Among the records that follow, how many lines contain the word "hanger"? Give the number and no other words.

Source data:
Content starts
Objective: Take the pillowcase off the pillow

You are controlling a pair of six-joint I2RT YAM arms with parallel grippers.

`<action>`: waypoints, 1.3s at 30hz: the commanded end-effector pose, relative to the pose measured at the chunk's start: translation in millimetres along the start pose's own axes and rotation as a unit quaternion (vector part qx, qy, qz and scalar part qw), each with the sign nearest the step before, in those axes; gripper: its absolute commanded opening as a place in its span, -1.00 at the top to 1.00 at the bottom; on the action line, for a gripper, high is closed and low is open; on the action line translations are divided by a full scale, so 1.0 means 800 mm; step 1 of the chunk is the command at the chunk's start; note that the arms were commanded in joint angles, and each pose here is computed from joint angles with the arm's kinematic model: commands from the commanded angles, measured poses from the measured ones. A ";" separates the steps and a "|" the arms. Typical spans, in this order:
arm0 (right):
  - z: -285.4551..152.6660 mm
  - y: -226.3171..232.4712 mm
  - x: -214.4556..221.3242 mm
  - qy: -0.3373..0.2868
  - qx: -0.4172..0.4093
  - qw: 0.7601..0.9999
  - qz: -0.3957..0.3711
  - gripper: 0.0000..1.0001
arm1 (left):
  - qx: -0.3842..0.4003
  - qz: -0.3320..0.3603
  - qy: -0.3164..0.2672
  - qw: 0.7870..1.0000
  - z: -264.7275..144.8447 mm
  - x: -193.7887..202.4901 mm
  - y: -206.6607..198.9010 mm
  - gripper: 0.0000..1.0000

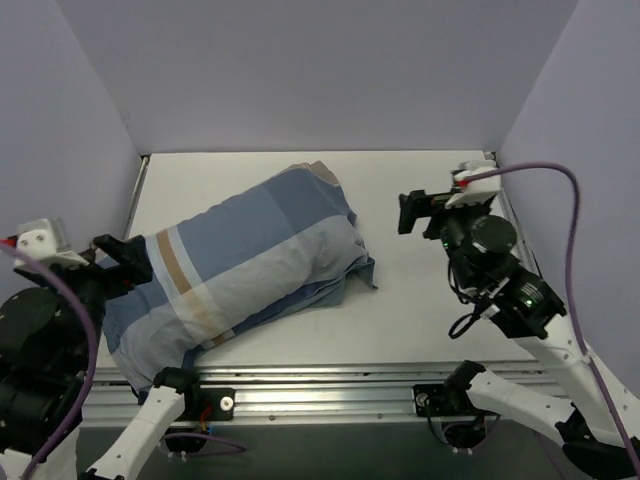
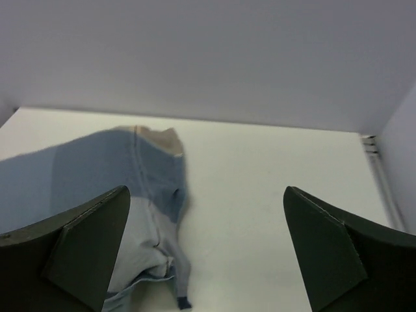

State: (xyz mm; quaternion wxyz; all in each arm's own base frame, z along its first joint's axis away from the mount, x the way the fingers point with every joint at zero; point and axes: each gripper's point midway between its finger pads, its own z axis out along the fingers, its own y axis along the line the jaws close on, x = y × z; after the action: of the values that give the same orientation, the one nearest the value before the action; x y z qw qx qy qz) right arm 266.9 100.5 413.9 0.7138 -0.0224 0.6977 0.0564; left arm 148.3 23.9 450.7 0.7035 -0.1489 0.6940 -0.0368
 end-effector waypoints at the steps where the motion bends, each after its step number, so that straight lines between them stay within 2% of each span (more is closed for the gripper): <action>1: 0.029 0.088 0.060 0.068 -0.125 0.989 0.031 -1.00 | 0.035 0.005 0.091 0.995 0.042 0.060 -0.034 -0.88; 5: 0.072 0.148 0.150 0.163 -0.174 0.971 0.008 -1.00 | 0.038 0.002 0.185 0.982 0.075 0.146 -0.047 -0.88; 7: 0.084 0.176 0.195 0.209 -0.208 0.956 0.008 -1.00 | 0.034 -0.008 0.204 0.978 0.084 0.171 -0.048 -0.88; 8: 0.089 0.184 0.206 0.217 -0.215 0.952 0.010 -1.00 | 0.024 -0.003 0.229 0.973 0.089 0.198 -0.043 -0.88; 10: 0.098 0.209 0.235 0.238 -0.250 0.938 0.022 -1.00 | 0.010 -0.005 0.247 0.969 0.093 0.220 -0.038 -0.88; 17: 0.129 0.212 0.311 0.298 -0.260 0.918 0.042 -0.98 | -0.036 -0.003 0.324 0.945 0.105 0.311 -0.018 -0.88; 20: 0.126 0.203 0.327 0.316 -0.256 0.913 0.043 -0.41 | -0.043 -0.011 0.342 0.939 0.118 0.346 -0.019 -0.88; 21: 0.122 0.195 0.336 0.323 -0.249 0.912 0.039 0.02 | -0.042 -0.014 0.347 0.937 0.123 0.354 -0.021 -0.88; 23: 0.111 0.185 0.337 0.329 -0.242 0.912 0.033 0.34 | -0.039 -0.020 0.363 0.931 0.143 0.378 -0.031 -0.88; 24: 0.104 0.177 0.343 0.337 -0.233 0.912 0.027 0.68 | -0.039 -0.022 0.367 0.929 0.152 0.384 -0.034 -0.88; 26: 0.085 0.165 0.340 0.348 -0.224 0.910 0.021 0.93 | -0.040 -0.033 0.377 0.925 0.183 0.401 -0.049 -0.88; 27: 0.077 0.161 0.339 0.350 -0.221 0.910 0.018 1.00 | -0.036 -0.038 0.377 0.925 0.195 0.405 -0.056 -0.88; 30: 0.023 0.153 0.341 0.377 -0.219 0.900 -0.014 1.00 | -0.008 -0.064 0.359 0.931 0.253 0.402 -0.094 -0.88; 32: -0.001 0.154 0.321 0.366 -0.232 0.901 -0.012 1.00 | 0.004 -0.075 0.362 0.929 0.278 0.407 -0.114 -0.88; 34: -0.026 0.154 0.307 0.367 -0.247 0.897 0.002 1.00 | 0.048 -0.098 0.332 0.937 0.301 0.376 -0.153 -0.88; 35: -0.044 0.163 0.309 0.377 -0.274 0.885 0.010 1.00 | 0.061 -0.104 0.323 0.939 0.306 0.367 -0.165 -0.88; 37: -0.065 0.171 0.294 0.372 -0.301 0.878 0.031 1.00 | 0.086 -0.109 0.294 0.945 0.311 0.341 -0.186 -0.88; 38: -0.082 0.182 0.292 0.376 -0.333 0.864 0.037 0.98 | 0.096 -0.113 0.277 0.949 0.307 0.324 -0.190 -0.88; 39: -0.090 0.187 0.287 0.376 -0.349 0.857 0.043 0.82 | 0.100 -0.115 0.268 0.951 0.303 0.318 -0.191 -0.88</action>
State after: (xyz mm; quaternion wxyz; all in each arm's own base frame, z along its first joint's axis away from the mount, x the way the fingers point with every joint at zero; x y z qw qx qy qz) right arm 224.1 241.2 186.6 0.3902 -0.2263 0.8562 0.2517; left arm 415.1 -124.8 193.2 0.4445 -0.1493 0.8694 -0.1560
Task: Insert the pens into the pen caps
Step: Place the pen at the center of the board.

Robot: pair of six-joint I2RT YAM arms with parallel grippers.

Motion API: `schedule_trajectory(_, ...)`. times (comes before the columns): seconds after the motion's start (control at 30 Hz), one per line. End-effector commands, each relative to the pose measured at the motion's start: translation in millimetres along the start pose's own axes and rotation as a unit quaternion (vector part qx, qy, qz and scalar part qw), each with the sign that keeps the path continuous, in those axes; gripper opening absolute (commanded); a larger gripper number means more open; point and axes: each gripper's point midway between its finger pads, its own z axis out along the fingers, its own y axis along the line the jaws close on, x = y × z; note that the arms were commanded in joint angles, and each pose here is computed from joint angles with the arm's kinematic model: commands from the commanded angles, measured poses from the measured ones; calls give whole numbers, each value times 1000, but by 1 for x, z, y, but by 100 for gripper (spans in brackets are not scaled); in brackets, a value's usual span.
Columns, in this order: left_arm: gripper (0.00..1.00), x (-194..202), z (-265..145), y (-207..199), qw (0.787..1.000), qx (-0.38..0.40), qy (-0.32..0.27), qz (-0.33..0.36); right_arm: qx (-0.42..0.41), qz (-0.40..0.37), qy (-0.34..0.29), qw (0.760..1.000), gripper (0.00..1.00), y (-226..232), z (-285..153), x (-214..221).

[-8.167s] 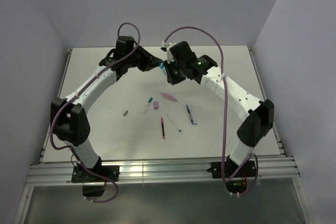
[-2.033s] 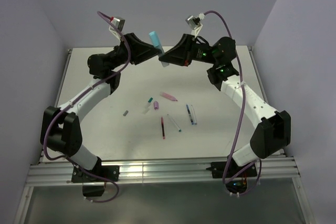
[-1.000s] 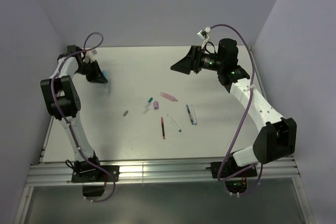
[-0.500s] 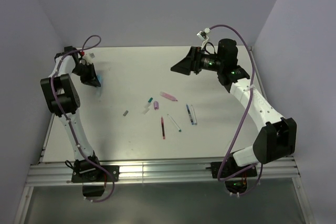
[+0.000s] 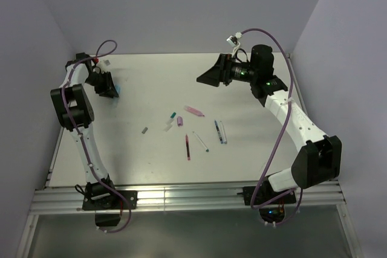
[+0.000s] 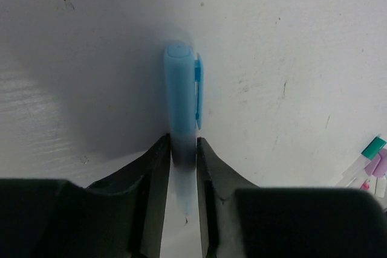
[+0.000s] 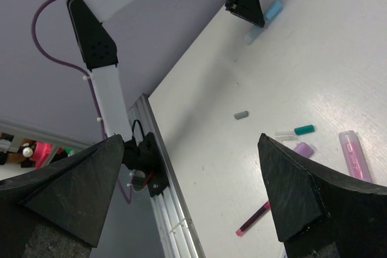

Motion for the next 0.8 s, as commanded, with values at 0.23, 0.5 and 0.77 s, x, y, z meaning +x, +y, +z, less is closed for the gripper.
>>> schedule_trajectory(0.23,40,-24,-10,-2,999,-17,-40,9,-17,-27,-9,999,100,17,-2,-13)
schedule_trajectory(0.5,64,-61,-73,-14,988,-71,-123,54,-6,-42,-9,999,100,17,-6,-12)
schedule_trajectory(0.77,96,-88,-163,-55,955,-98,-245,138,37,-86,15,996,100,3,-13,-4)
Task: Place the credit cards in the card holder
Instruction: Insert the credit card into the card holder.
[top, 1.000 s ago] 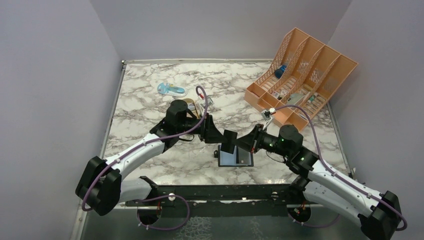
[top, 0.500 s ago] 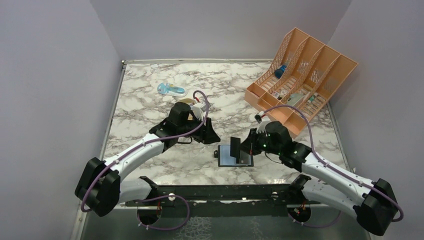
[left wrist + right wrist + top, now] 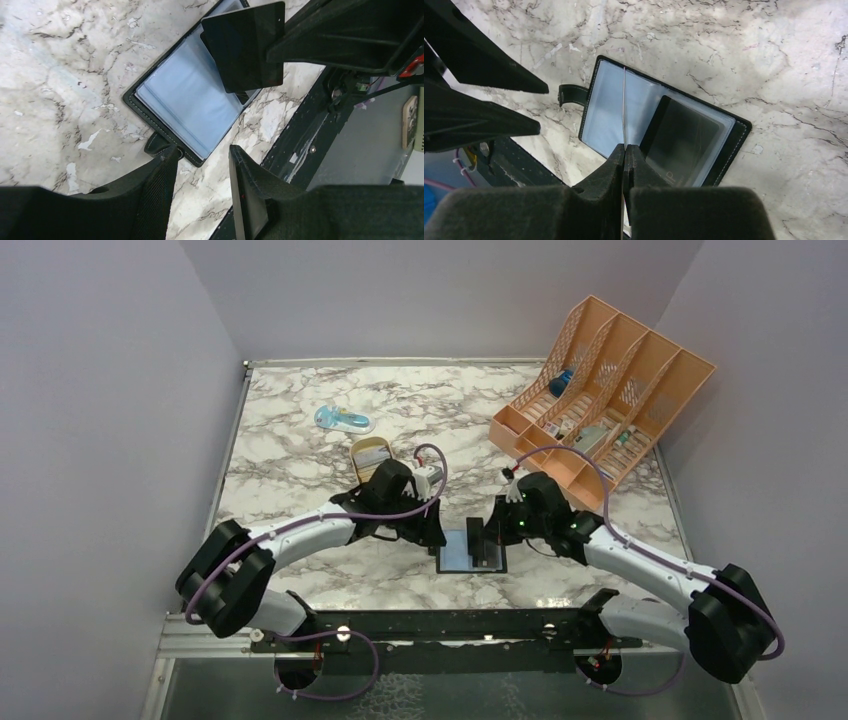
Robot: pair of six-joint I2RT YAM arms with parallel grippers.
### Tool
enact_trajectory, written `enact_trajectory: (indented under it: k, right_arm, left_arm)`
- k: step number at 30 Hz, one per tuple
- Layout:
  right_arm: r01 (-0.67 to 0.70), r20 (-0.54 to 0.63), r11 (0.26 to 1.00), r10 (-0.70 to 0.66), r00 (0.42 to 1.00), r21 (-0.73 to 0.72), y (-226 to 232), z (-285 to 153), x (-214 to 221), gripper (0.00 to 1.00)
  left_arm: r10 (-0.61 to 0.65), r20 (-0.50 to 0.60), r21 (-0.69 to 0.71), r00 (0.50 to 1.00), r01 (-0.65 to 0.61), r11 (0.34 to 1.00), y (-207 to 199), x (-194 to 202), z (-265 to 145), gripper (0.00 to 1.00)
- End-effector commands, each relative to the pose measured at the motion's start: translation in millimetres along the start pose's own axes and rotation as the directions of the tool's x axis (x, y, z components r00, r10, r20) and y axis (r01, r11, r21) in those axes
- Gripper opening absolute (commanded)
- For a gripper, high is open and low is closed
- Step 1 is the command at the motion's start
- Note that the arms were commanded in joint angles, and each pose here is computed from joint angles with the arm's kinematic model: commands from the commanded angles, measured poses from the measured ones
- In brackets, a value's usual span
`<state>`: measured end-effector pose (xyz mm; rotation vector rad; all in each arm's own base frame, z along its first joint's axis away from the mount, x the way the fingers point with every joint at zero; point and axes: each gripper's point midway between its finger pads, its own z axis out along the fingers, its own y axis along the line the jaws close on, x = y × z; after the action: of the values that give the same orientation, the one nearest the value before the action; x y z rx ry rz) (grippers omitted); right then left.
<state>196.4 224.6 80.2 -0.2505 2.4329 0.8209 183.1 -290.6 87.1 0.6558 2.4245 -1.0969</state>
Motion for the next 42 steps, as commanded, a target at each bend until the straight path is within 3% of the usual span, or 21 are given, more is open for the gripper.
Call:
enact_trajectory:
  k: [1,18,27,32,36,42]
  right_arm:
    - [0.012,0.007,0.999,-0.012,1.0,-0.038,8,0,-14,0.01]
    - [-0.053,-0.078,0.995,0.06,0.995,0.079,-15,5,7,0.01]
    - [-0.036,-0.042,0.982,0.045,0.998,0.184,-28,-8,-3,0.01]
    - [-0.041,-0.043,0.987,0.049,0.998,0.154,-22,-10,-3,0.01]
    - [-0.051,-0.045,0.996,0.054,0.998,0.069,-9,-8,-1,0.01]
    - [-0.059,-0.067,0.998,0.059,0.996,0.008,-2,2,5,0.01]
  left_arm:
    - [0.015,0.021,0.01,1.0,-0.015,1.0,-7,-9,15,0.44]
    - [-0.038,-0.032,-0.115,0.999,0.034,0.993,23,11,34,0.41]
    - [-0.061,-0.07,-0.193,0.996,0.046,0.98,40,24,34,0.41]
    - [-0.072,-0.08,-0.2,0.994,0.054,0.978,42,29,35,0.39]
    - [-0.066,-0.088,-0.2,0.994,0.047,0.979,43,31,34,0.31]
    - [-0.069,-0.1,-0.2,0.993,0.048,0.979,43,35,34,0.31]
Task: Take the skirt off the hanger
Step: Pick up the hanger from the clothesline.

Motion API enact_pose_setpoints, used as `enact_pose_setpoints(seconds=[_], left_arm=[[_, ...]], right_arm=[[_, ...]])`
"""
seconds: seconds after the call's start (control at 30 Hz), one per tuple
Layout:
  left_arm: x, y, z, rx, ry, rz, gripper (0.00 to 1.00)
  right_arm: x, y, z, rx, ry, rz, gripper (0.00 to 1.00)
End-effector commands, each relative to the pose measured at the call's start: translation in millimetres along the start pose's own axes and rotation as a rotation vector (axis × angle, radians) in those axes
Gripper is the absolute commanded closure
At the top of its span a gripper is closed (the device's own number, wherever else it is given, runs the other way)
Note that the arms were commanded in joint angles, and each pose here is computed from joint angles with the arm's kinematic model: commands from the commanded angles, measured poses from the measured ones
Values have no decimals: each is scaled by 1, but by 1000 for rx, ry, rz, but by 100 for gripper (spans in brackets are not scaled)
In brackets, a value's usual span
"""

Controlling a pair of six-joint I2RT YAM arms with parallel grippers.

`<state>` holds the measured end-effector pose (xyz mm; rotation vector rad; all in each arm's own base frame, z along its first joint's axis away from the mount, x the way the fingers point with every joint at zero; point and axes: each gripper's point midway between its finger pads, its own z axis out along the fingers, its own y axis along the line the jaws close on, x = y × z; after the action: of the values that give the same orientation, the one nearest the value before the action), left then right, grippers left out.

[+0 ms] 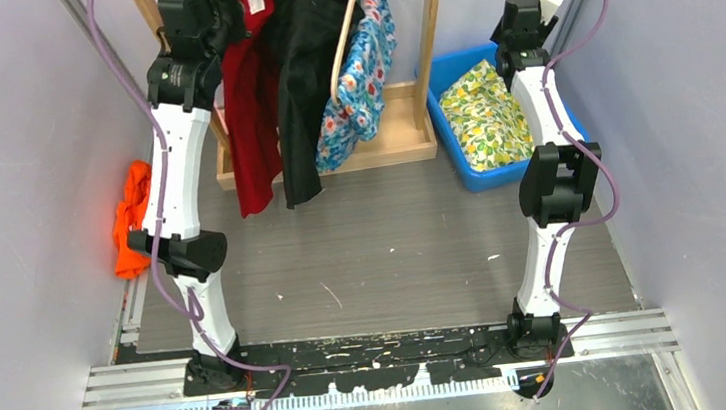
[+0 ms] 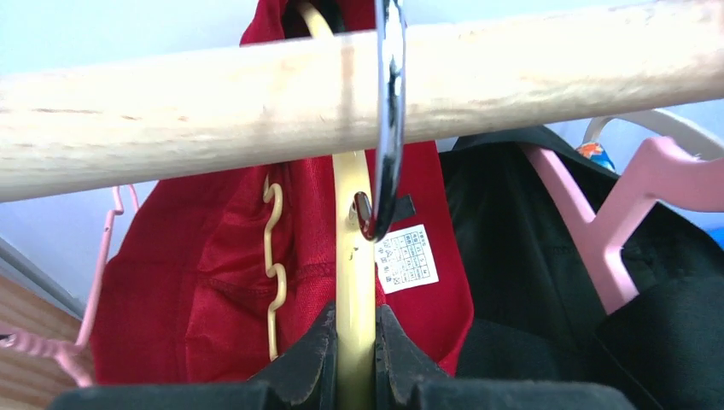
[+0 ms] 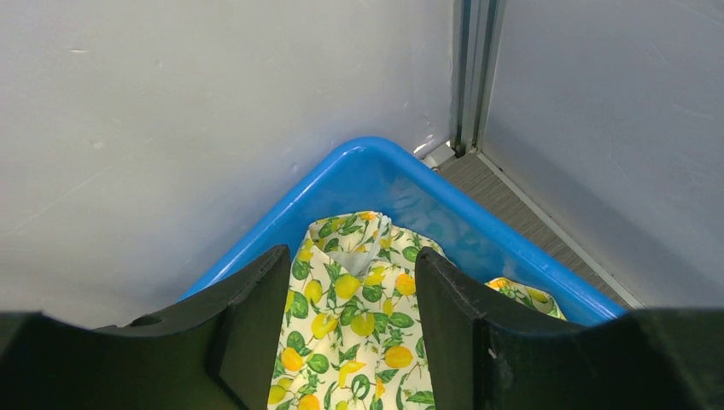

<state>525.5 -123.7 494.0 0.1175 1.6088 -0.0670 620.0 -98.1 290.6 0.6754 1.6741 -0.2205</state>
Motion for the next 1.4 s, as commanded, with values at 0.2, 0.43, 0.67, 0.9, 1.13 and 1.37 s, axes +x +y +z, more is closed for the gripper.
enact_pose_setpoints(seconds=[0.2, 0.43, 0.67, 0.9, 1.13, 1.37], left_arm=[[-121, 16, -71, -4, -342, -38, 100], [-81, 12, -76, 22, -204, -24, 100], [-66, 5, -100, 81, -148, -35, 100], [-33, -2, -134, 153, -30, 0, 100], [-7, 11, -195, 156, 29, 86, 100], [6, 11, -248, 208, 18, 101, 100]], right_arm=[[-13, 4, -3, -14, -32, 39, 40], [-12, 3, -4, -12, -30, 32, 41], [-11, 6, -7, -26, -19, 28, 43], [-15, 45, -38, -224, 39, 21, 46], [-27, 100, -104, -421, 52, 22, 48], [-31, 161, -231, -694, 46, -86, 44]])
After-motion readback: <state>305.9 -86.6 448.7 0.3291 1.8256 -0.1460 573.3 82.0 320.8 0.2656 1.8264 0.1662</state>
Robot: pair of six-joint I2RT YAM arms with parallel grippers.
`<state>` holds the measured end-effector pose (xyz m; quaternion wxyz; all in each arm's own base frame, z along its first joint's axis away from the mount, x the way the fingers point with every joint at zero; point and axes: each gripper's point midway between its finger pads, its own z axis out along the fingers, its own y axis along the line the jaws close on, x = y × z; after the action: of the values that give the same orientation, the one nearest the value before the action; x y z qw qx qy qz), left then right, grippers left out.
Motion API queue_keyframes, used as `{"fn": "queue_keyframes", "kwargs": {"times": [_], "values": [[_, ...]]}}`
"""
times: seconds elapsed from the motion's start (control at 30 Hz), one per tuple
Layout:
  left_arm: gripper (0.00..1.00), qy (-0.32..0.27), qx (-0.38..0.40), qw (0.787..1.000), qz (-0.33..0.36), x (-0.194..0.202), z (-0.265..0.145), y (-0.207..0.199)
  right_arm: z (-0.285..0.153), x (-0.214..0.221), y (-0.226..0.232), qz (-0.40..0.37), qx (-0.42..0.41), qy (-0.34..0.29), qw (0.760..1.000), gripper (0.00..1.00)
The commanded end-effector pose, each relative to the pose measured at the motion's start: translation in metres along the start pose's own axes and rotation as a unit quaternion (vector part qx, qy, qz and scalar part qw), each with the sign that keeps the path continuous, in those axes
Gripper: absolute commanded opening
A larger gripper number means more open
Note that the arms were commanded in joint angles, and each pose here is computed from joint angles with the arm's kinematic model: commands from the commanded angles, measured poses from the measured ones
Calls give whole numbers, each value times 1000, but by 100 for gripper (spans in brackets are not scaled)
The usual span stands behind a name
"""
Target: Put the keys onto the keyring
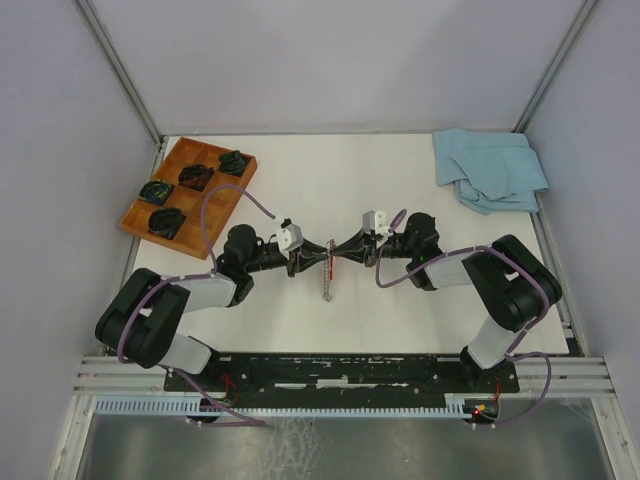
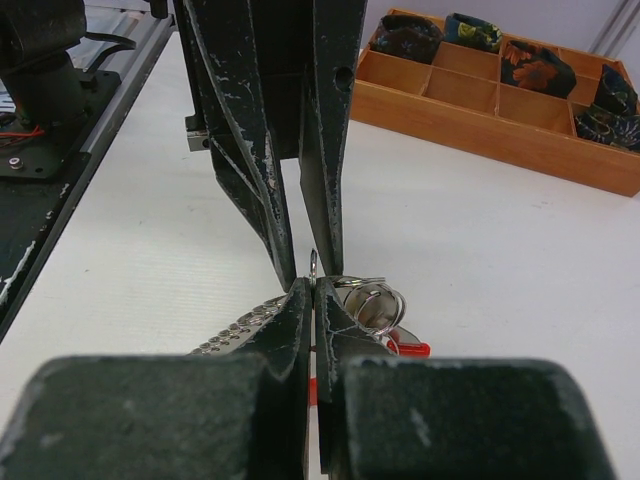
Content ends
COMPLETED TASK ->
2